Да, тотчас можно было заметить, что они весьма подходят друг другу. Вся эта свирепая непримиримая борьба — когда плененный в путах гобелена лев подымался на задние лапы и издавал раскатистые глухие рыки, а дядюшка отвечал ему лающими выкриками, — в сущности, скрывала под собой неодолимое взаимное влечение и отчаянное желание двух одиноких и запертых в стенах условностей сердец, слишком гордых и высокомерных, чтобы признаться в этом, соединиться в мире и любви. И тетя Ратиция, которая в час трапезы никогда не забывала усесться между дядей и дверью, ведущей в спальню, отданной во власть гобелена, эта тетя Ратиция, неизменно вызывавшая во мне сочувствие и симпатию, поскольку я видел в ней несокрушимую плотину здравомыслия и логики, разделяющую два бурных и темных водоема безумия, предстала теперь во всей наготе своей мелочной ревнивой обиды, и всем стало ясно, что ее присутствие в жизни оправдывалось исключительно взятой ею на себя ролью блюстительницы порядка и устоявшегося мировоззрения, «разумного» подхода к вещам, «рассудительности» в самом отвратительном смысле этого слова, и теперь, когда рациональная причина ее существования исчезла, в нем не было больше никакой необходи… О! — Я не мог смотреть на то, что происходило с ней там, возле красного почтового ящика. Боже милостивый, на плоскости брусчатки…
— Можешь взглянуть, — произнес Бруно с заметным удовлетворением, — ее уже нет. — И когда я отказался поднять глаза, прошептал мне, словно пытаясь утешить: — Шломо, люди, подобные тете Ратиции, ведь это и есть те подержанные души, о которых я говорил: они существуют только в качестве вторичных продуктов, эпигонов бытия, питающихся от творческого напряжения других людей, которых без преувеличения можно назвать подлинными мастерами. Они гордятся тем, что без устали предупреждают о страшных бедствиях, которые обрушатся на нас, если они сами исчезнут… Ах, Шломо, по выражению твоего лица я догадываюсь, что все это чрезвычайно тебя пугает… Тебе это чуждо… Но ведь это единственный шанс обновить жизнь — в том смысле, который понятен, вероятно, только нам с тобой, — потому что, если этого не произойдет, мы — не что иное, как каменные истуканы, с рождения и до смерти прикованные к скале, вдавленные в нее без малейшей надежды высвободиться, хотя мудрый скульптор, надо думать, не без умысла сделал нас выпуклыми, мудрый, но, как видно, не гениальный, а если и гениальный, то уж точно не милосердный. И Мессия, Шломо, он тот, кто зовет нас к свободе, вызволяет из каменных тисков, предлагает нам невесомыми клочками бумаги выпорхнуть в пространство площади, и тут мы станем в любое мгновение создавать себе новую жизнь, напишем целые эпосы в мгновенном столкновении эпох, ведь тебе, как и мне, уже ясно, что все иные пути ведут к поражению, к гибели и неволе, к старой культуре, которая страдает слоновой болезнью…

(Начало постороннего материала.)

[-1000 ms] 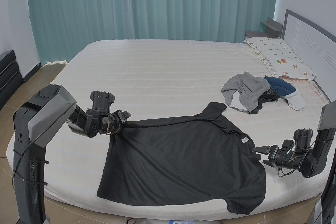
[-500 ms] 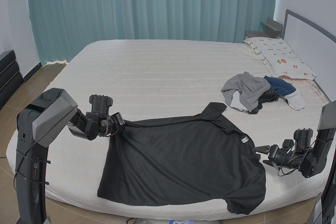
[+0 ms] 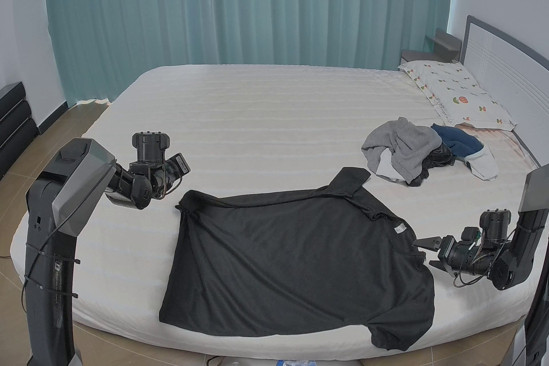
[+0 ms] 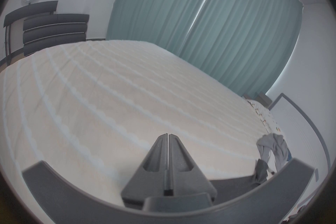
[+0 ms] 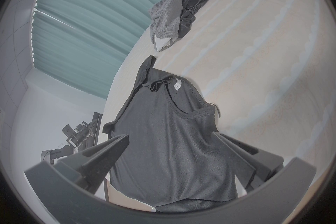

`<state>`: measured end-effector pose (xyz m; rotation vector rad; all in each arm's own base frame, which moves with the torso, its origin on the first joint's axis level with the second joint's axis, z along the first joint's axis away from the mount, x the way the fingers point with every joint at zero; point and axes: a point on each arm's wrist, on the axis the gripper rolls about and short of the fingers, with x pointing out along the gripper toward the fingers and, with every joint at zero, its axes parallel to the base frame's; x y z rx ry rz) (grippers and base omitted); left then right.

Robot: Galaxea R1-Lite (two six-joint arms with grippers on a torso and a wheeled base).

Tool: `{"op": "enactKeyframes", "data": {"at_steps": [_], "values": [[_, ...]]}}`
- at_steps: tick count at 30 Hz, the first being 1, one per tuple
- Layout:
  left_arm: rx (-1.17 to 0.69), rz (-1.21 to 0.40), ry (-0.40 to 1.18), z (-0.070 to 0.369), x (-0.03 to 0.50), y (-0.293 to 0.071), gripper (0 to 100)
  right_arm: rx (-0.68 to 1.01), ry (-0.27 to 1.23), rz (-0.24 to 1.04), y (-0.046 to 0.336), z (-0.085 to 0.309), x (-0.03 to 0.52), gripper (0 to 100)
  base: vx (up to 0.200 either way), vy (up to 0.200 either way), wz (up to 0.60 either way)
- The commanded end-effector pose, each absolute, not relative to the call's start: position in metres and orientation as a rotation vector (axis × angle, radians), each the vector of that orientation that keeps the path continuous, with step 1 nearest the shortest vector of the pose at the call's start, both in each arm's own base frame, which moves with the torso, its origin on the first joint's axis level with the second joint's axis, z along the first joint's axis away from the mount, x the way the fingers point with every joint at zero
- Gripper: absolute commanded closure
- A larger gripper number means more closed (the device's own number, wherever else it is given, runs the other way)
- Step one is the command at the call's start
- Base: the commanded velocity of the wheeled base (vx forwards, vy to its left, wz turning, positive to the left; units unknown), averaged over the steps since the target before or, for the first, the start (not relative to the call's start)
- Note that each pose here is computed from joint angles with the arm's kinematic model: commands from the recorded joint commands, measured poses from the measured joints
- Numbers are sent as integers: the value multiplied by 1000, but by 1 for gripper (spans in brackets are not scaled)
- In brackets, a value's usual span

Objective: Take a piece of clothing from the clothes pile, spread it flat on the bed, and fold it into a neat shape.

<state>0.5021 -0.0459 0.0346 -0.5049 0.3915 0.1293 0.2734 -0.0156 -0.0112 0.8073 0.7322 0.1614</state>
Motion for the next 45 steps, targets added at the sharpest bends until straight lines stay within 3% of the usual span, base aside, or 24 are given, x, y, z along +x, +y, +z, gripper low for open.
{"op": "enactKeyframes", "data": {"at_steps": [1,11,12,32,45], "values": [[-506,176,372,11,520,-34,100,808,735,161,-16,-12,273,0,0,0,0],[-524,139,474,13,499,-33,100,808,736,161,-15,-12,273,0,0,0,0],[-524,132,474,15,498,-34,0,809,737,160,-15,-12,272,0,0,0,0],[-470,-14,624,0,473,-54,0,809,741,161,-15,-12,271,0,0,0,0],[-425,-52,622,1,471,-63,0,809,741,161,-15,-12,271,0,0,0,0]]}}
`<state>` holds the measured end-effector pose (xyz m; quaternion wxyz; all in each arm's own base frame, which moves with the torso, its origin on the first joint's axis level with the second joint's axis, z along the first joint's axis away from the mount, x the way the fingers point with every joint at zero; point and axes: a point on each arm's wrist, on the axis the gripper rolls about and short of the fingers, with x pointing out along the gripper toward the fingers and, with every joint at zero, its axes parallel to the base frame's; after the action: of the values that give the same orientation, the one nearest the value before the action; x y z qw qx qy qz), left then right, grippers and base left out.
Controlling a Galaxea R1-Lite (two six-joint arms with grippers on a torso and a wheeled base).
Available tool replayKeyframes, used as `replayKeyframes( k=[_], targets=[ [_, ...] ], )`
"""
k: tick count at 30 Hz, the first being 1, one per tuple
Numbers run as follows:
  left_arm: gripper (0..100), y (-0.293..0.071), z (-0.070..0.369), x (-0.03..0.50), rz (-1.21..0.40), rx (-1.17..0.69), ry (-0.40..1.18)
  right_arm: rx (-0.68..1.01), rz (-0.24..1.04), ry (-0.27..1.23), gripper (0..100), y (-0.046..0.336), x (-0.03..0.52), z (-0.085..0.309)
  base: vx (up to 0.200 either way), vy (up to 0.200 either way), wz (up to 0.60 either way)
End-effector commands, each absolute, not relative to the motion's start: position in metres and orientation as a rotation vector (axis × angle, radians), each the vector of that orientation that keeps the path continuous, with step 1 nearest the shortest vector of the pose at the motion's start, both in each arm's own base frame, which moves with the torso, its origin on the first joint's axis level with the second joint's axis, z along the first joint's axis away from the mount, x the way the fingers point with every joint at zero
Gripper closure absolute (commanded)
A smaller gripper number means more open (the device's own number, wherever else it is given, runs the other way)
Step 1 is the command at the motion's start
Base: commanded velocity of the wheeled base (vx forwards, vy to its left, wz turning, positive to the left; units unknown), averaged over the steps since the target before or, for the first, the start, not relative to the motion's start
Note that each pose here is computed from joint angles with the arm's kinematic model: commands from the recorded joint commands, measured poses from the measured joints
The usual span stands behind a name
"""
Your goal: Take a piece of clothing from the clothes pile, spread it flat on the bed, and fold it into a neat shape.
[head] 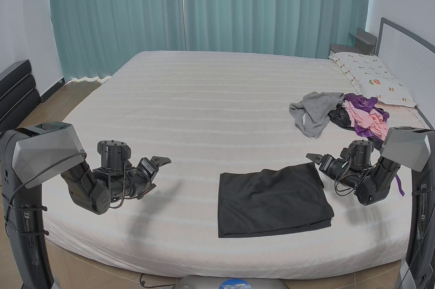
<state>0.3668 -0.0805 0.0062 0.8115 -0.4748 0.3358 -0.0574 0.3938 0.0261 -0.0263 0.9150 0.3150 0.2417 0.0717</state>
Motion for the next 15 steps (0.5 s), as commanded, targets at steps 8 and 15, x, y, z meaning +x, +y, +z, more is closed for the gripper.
replayKeyframes(
  k=[8, 15],
  targets=[
    [0, -0.0805, 0.0057, 0.3671, -0.123, -1.015, 0.717, 0.639, 0.192, 0.516, 0, 0.0391, 0.3954, -0.0323, 0.0, 0.0, 0.0],
    [0, -0.0792, 0.0061, 0.3641, -0.11, -1.018, 0.717, 0.641, 0.189, 0.519, 0, 0.0395, 0.3933, -0.0319, 0.0, 0.0, 0.0]
  ],
)
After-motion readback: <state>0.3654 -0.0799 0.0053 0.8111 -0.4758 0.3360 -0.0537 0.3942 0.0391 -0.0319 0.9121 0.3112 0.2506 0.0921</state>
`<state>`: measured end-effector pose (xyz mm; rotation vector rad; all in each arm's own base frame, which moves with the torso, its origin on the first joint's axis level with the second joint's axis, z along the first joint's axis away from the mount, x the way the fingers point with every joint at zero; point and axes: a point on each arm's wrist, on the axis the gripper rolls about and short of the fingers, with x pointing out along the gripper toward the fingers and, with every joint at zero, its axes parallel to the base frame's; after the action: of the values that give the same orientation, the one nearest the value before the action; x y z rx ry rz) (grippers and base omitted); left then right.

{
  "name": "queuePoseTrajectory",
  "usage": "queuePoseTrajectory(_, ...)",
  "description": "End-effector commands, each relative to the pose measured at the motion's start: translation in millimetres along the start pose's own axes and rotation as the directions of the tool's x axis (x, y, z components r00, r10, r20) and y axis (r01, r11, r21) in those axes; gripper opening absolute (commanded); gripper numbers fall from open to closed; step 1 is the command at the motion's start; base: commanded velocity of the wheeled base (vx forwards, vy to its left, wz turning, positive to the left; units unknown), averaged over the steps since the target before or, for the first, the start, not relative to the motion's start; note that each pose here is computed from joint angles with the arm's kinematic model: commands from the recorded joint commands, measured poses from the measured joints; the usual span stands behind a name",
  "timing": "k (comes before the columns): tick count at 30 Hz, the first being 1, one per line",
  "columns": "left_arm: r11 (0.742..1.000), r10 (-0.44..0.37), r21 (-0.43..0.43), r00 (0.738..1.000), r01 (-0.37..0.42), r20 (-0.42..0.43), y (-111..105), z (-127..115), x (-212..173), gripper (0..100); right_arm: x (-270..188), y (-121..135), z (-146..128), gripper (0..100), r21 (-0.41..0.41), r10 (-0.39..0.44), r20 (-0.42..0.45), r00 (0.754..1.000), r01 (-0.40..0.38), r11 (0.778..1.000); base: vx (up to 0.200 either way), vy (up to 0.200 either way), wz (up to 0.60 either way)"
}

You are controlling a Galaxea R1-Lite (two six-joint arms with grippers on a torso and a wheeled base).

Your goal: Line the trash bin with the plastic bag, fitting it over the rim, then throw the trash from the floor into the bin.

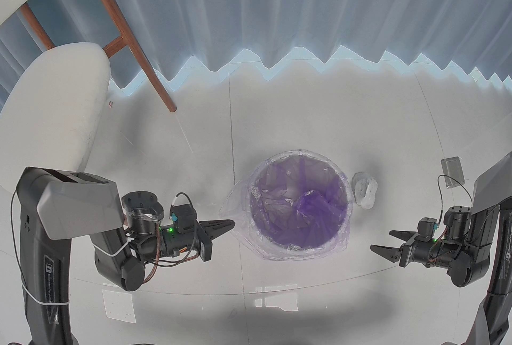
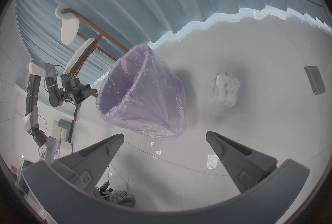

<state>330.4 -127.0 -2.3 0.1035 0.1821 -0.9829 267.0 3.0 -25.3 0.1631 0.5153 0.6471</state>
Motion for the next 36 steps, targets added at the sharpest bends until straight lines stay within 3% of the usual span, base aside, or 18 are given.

Я молчал. Его безграничная самоуверенность заставляла меня негодовать — это его высокомерие, которое позволяет ему считать, что все думают, как он. Понятно, что я не отказываюсь последовать за ним на определенных условиях, но мы должны с большой осторожностью взвесить возможные последствия столь крайнего переворота, к этому нужно тщательно подготовиться и предварительно создать базу, разработать систему и надежный научный аппарат. Я бросил невольный взгляд на несчастную тетю Ратицию и снова содрогнулся. Лучше не смотреть! Ведь столь жестокое завершение может стать участью и некоторых других людей. Кстати: я сознательно употребил слово «завершение», а не «смерть»: возле красного почтового ящика на брусчатке площади покоился холмик невесомого мусора, напоминавшего грязноватые стружки — это, без сомнения, были вещественные останки всех прилагательных, глаголов и грамматических времен, для которых тетя служила средоточием и перекрестком. Застывшая кучка бездушного пепла.